Diagnostic evaluation (NEJM 2006;355:2452; JAMA 2010;303:2513)

•  Anemia with variable WBC and platelet counts

•  Peripheral smear → “leukoerythroblastic” (teardrop cells, nucleated RBCs, immature WBCs); large abnormal platelets

•  BM aspirate → “dry” tap; BM bx → severe fibrosis, replacement by reticulin & collagen

•  JAK2 V617F present in ~50% of PMF; MPL mutations in ~11% of JAK2  Pts

•  No BCR-ABL translocation; also does not meet criteria for PV or MDS

Treatment (Blood 2011;117:3494)

•  In absence of adverse prognostic factors (eg, anemia or sx) → no treatment

•  Allogeneic HSCT only potential cure → consider in young Pts with poor prognosis

•  Supportive care: transfusions; inconsistent benefit from androgens or Epo; splenectomy for blood counts refractory to transfusion or painful splenomegaly

•  Hydroxyurea for significant leukocytosis or thrombocytosis

•  Ruxolitinib (JAK1/JAK2 inhibitor) ↓ sx, ↓ splenomegaly, ↑ survival (NEJM 2012;366:787 & 799)

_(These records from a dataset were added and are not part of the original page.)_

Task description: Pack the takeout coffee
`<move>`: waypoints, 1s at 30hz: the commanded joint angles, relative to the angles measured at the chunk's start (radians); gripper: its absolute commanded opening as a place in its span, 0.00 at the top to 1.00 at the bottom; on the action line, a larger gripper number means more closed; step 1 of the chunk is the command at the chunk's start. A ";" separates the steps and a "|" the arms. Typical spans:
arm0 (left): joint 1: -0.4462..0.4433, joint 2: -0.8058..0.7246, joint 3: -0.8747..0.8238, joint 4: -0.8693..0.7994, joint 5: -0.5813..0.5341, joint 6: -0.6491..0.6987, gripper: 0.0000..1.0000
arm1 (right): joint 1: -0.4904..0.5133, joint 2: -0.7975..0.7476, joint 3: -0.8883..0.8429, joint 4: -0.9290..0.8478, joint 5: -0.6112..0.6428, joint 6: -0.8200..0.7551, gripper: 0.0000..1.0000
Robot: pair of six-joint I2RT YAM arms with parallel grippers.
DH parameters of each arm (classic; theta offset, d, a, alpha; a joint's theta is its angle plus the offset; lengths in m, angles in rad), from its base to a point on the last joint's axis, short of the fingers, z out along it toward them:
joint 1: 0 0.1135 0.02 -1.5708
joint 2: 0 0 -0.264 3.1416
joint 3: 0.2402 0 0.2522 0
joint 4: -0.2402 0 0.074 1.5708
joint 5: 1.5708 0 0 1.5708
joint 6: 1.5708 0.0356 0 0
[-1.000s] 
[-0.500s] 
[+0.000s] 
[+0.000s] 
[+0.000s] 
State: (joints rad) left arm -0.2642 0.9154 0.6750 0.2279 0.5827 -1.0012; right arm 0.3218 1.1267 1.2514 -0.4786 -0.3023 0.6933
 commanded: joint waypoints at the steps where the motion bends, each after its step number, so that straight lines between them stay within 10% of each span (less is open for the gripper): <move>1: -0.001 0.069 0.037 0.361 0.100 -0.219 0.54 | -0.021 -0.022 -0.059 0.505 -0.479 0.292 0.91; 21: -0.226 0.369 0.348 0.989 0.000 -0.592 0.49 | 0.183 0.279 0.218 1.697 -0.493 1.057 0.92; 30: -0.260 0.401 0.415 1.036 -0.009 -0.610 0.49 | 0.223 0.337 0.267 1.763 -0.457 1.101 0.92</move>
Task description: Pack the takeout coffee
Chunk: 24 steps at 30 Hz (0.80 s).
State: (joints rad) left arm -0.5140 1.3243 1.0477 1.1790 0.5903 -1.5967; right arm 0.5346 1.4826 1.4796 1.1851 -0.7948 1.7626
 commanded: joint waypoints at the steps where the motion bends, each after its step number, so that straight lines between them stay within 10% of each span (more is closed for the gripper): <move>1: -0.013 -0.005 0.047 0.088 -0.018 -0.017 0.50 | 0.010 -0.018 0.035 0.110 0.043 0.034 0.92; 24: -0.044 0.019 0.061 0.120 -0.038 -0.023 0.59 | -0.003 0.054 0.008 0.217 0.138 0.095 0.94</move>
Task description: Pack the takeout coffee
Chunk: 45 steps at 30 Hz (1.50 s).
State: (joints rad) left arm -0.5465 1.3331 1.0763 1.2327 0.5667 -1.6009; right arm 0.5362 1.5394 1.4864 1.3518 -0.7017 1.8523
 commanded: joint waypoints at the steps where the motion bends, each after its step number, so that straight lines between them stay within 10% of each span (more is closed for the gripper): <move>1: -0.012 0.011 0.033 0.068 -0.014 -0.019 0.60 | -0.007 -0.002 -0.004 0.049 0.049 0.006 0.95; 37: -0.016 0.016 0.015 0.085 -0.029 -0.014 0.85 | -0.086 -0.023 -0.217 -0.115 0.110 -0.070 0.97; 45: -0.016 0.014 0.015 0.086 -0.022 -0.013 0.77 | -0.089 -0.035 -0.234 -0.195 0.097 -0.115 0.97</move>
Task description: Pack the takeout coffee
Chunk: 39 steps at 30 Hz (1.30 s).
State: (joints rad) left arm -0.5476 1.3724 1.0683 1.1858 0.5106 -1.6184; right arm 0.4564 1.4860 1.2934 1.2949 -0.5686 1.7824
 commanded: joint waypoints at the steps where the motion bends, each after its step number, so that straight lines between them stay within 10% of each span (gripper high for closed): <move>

•  Thalidomide and lenalidomide (improve red cell count)

Complications and prognosis

•  Median survival ~5 y; transformation into AML occurs at a rate of ~8%/y

•  International Working Group (IWG) poor prognostic factors: age >65, WBC >25k, Hgb <10, blasts >1%,  symptoms (Blood 2009;113:2895). Stratification based on IWG factors allows prognostication at any point during clinical course (Blood 2010;115:1703).